Source data:
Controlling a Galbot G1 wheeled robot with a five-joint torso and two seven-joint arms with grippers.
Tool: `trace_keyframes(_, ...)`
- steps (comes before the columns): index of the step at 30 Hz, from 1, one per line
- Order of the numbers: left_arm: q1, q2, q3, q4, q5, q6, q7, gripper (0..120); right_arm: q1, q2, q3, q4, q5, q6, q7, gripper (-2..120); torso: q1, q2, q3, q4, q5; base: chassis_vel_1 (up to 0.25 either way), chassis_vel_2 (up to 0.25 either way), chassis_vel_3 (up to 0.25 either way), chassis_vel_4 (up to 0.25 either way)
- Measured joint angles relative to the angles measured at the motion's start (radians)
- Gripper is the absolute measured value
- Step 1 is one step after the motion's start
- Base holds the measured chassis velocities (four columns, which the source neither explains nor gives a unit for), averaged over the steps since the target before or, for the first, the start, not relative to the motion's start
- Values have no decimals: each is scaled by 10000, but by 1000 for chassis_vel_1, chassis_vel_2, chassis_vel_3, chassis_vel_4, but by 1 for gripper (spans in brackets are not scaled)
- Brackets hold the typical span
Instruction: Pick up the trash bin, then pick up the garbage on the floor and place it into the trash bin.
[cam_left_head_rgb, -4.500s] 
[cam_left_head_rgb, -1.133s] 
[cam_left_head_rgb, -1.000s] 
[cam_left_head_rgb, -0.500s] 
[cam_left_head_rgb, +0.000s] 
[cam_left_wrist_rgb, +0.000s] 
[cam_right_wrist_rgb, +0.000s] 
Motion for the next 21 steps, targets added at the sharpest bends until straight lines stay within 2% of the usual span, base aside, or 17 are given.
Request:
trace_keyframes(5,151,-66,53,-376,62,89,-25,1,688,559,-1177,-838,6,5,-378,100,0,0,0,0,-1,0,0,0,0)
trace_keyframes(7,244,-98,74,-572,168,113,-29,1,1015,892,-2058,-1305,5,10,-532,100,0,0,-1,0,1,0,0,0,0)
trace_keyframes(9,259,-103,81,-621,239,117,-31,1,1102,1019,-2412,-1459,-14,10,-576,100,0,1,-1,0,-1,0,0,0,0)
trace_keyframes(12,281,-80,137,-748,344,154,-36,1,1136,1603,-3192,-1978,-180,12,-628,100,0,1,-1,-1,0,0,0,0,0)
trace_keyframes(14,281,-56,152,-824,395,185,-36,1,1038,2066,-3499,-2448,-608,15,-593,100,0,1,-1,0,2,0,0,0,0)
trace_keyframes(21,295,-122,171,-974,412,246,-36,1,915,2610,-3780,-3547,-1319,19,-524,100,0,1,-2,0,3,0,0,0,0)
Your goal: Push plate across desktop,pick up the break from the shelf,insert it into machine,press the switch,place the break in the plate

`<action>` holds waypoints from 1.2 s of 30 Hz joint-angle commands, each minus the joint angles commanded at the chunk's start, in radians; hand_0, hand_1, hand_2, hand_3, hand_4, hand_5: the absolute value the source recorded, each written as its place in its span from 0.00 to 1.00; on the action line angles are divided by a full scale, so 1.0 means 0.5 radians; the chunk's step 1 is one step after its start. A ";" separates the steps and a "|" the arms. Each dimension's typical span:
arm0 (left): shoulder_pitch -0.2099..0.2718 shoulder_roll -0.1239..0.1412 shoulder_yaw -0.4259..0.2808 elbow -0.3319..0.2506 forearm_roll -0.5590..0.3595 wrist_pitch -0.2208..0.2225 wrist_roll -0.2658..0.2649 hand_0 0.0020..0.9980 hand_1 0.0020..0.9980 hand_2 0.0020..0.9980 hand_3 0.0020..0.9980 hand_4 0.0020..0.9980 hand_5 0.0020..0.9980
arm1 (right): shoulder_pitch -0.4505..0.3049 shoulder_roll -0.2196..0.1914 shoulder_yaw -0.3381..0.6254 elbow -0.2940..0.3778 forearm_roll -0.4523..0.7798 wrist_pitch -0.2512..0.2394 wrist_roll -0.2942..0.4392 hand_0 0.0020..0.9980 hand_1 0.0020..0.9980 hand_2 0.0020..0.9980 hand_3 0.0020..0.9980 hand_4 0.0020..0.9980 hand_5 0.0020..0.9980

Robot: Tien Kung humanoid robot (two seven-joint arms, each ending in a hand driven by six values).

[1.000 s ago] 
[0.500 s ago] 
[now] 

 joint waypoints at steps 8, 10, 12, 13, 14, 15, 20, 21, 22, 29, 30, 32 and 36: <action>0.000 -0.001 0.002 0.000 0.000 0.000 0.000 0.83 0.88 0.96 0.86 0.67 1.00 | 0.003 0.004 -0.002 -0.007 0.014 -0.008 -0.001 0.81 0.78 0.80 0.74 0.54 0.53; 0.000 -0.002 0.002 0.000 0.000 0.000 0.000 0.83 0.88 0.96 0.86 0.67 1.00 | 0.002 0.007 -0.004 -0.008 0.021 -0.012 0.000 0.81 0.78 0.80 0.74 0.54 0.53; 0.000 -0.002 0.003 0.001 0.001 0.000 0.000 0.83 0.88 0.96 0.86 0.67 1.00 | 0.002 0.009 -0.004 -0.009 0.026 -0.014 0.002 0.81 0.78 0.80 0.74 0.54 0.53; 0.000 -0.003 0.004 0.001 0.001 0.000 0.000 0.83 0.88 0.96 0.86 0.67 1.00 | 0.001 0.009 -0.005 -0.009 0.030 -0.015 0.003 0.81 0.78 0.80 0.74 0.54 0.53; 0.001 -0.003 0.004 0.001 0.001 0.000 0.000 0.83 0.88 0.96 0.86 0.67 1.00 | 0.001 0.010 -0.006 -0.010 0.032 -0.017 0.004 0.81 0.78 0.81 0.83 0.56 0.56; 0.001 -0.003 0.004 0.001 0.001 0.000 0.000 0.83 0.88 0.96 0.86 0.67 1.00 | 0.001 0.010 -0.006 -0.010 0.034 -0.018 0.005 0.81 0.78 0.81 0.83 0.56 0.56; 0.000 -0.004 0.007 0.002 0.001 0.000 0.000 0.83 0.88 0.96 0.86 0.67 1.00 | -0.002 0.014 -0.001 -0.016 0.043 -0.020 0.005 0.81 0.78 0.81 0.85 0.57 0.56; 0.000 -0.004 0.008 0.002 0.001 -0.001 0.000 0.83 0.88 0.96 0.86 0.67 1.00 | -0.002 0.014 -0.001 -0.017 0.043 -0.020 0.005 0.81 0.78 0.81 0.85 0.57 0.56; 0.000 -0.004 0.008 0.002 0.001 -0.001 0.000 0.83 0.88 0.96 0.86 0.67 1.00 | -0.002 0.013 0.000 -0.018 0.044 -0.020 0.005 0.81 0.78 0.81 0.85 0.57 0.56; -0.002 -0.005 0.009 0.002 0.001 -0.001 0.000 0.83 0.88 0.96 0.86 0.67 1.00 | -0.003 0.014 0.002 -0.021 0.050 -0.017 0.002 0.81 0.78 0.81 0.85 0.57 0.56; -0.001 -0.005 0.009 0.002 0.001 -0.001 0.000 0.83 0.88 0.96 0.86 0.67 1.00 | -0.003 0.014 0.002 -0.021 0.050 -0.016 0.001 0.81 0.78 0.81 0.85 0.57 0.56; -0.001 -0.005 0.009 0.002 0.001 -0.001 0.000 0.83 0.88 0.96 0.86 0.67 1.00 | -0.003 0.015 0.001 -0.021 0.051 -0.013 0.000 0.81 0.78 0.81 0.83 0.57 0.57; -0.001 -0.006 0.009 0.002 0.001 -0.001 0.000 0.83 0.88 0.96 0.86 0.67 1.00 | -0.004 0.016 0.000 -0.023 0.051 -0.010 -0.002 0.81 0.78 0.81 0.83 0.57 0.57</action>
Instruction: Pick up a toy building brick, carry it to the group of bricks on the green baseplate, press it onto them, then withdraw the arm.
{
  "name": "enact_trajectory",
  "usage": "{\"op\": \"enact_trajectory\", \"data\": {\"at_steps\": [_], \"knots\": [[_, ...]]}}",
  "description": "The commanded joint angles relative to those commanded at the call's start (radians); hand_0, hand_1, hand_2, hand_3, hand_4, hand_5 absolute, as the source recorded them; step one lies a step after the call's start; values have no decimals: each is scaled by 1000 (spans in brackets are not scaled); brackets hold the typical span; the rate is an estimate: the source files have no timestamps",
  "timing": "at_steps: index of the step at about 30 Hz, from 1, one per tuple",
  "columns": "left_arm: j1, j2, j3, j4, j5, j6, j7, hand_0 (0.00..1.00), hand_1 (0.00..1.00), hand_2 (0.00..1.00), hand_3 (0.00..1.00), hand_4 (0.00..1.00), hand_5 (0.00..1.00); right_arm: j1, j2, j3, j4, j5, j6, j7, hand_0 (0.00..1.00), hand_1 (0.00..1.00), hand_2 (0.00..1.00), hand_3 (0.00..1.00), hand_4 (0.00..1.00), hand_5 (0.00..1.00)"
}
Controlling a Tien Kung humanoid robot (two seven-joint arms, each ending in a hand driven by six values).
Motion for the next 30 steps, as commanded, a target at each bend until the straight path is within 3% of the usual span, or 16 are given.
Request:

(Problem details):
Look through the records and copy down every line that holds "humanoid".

(Written solution):
Robot: Tien Kung humanoid robot (two seven-joint arms, each ending in a hand driven by six values).
Controlling a Tien Kung humanoid robot (two seven-joint arms, each ending in a hand driven by six values).

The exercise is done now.